People have a perception of community colleges as being “less than.”
Their students are less smart, less driven and less capable than students at four-year colleges. It’s not any hard and fast rule, but it is our general consensus. And these aren’t just ideas we got in our heads one day — they’re in the statistics. Community colleges have higher acceptance rates and lower graduation rates than just about any of their competitors.
And these numbers do a lot to shape the way we perceive schools. Numbers tend to be the best indication we have of a school’s performance. They are incontrovertible evidence. They are unembellished proof. They represent exactly what they say they represent — except when they don’t.
Take graduation rates, for example. That’s not something that should be very hard to calculate. It’s a simple percentage. But depending on the way we do it, we can end up seeing some pretty different results.
Up until about a month ago, we determined graduation rates of colleges in the United States in a very narrow way. We only measured students who were enrolling in college for the first time who were taking a full course load — and we only measured students who graduated within six years. At elite universities where most students easily met these qualifications, this was a reasonable way to do things. But there were a lot of students still graduating college who didn’t meet these qualifications.
As time went on, it became increasingly clear that these measurements were selling community colleges short. In October, the Department of Education changed their standards for determining gradation rates, expanding them to include part-time students and students who aren’t starting college for the first time. The new parameters also extended the time limit for students graduating from six years to eight.

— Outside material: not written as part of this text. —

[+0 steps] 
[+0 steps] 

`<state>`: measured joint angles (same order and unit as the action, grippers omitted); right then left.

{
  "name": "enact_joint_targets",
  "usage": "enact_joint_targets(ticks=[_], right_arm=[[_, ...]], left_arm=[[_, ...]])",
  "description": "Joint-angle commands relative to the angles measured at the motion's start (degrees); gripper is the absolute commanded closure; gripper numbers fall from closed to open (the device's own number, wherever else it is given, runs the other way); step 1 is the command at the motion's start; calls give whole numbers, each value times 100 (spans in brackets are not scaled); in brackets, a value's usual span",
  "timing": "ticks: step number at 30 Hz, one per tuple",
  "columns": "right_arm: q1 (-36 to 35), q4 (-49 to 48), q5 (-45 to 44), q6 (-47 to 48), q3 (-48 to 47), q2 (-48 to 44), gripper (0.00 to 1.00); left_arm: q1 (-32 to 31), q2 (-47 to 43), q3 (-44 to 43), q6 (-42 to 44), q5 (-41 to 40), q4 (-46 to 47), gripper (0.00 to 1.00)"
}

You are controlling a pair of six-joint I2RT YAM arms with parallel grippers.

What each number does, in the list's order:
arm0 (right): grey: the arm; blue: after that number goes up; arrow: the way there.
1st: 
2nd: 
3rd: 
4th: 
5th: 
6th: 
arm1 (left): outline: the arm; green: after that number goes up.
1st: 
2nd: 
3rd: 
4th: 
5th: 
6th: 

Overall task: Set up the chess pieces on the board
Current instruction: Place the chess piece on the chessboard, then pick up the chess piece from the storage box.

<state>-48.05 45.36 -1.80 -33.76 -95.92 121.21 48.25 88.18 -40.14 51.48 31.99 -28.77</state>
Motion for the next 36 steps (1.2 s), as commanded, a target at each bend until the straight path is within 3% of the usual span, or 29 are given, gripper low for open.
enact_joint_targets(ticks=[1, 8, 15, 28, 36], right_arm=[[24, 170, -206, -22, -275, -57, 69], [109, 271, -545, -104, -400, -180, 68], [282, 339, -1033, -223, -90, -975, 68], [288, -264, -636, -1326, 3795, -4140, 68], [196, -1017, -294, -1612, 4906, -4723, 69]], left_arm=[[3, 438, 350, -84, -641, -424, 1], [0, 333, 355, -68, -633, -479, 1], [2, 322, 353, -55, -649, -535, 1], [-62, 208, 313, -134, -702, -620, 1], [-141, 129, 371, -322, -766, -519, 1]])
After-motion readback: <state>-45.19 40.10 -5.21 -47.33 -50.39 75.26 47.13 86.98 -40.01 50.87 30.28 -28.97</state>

For many community colleges, this change made their graduation rates unrecognizable. The population of community college students in the United States nearly doubled once part-time students were included, and although this should have significantly lowered these rates, instead, the average graduation rate of community colleges surged from 20 percent to 27.
And that’s not to mention transfers. When you include all the students who transfer out of community colleges before they graduate — of whom there are more than 500,000 — that number shoots up to 60 percent.
It’s not about where you start, it’s about where you end up — and community colleges can help people end up exactly where they want to be in a way other colleges cannot. Students can easily save thousands of dollars a semester at community colleges, especially if they’re living at home.
People who get their start at a community college can get accepted into more competitive schools than they were qualified for based on their high school transcripts. Others can get vocational training for fields that don’t require a four year degree at all. Sometimes, community college is just a way for students to take a break from their regular schools for mental health or family reasons while still earning college credit. There are so many ways that community colleges benefit students.
In the face of severely limited resources, community colleges are turning out some seriously impressive results, and they’re not getting nearly enough credit for it.
Maybe it’s because of our inferiority complex from having Harvard and MIT right across the river, but here at Boston University, people tend to look down on schools — like community colleges — that rank lower than we do. But there’s absolutely no reason for that.
The way we perceive community college is a gross overgeneralization. Our opinions are based partly off of experience, but largely off of statistics — and these statistics just aren’t telling the whole story.